Goal of the exercise: Show each line of the data below that has the string "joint" in it.

Input data:
========================================
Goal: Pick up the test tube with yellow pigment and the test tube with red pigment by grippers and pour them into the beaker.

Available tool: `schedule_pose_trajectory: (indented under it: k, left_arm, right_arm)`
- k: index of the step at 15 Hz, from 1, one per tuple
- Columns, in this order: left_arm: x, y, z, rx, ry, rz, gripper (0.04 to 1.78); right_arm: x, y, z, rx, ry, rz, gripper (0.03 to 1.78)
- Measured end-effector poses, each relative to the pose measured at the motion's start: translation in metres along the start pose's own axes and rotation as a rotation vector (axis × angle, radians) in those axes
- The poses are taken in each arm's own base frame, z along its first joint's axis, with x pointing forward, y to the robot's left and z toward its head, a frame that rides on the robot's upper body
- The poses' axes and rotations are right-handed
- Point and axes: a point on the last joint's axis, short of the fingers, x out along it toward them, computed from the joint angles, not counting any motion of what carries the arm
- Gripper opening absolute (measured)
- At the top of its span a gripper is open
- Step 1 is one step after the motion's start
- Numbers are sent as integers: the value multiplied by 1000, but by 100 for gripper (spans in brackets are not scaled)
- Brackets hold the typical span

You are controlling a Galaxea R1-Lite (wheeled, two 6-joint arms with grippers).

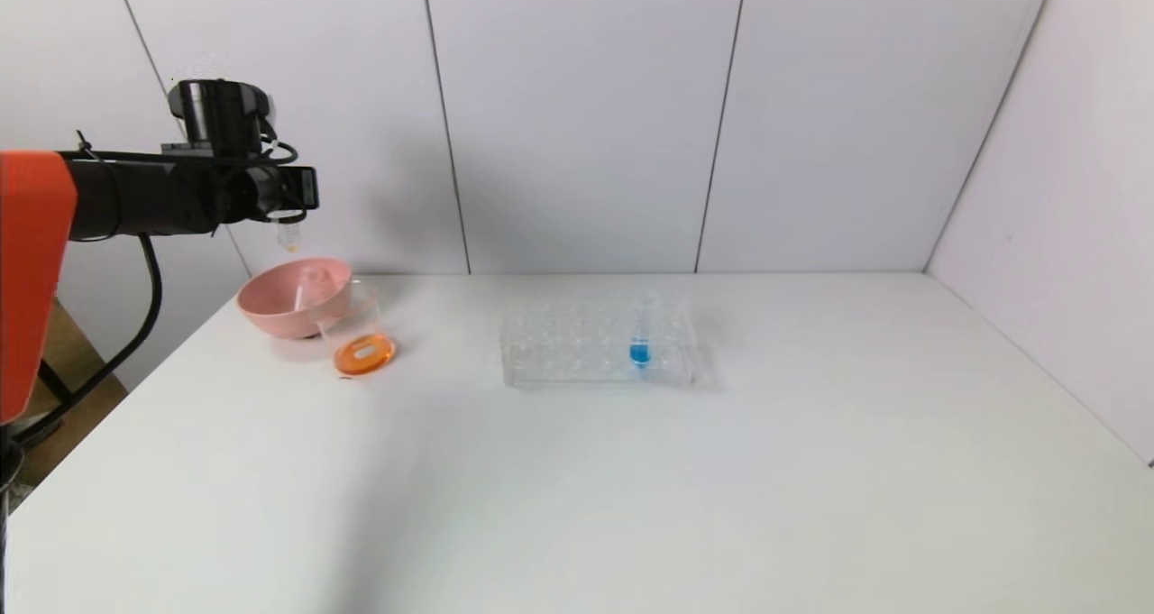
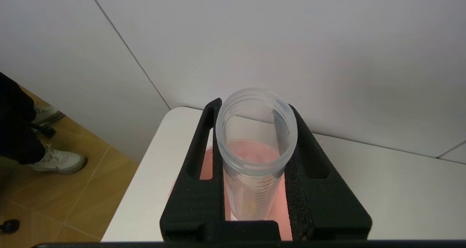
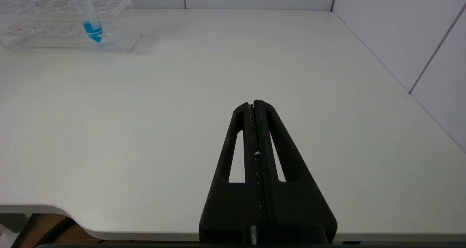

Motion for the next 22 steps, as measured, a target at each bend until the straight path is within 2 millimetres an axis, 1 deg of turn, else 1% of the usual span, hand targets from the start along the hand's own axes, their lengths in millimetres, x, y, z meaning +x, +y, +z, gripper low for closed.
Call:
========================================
Written answer:
- The poses are taken in each arm's own base frame, z along its first joint's axis, with x pointing forward, y to the robot's left and z toward its head, a frame that rides on the robot's upper body
- Point and axes: a point on the last joint's axis, short of the fingers, x out along it toward them, computed from the joint angles, not counting any motion of what carries the arm
You are controlling a Galaxea R1-Lite (wheeled, two 6-joint arms with grippers).

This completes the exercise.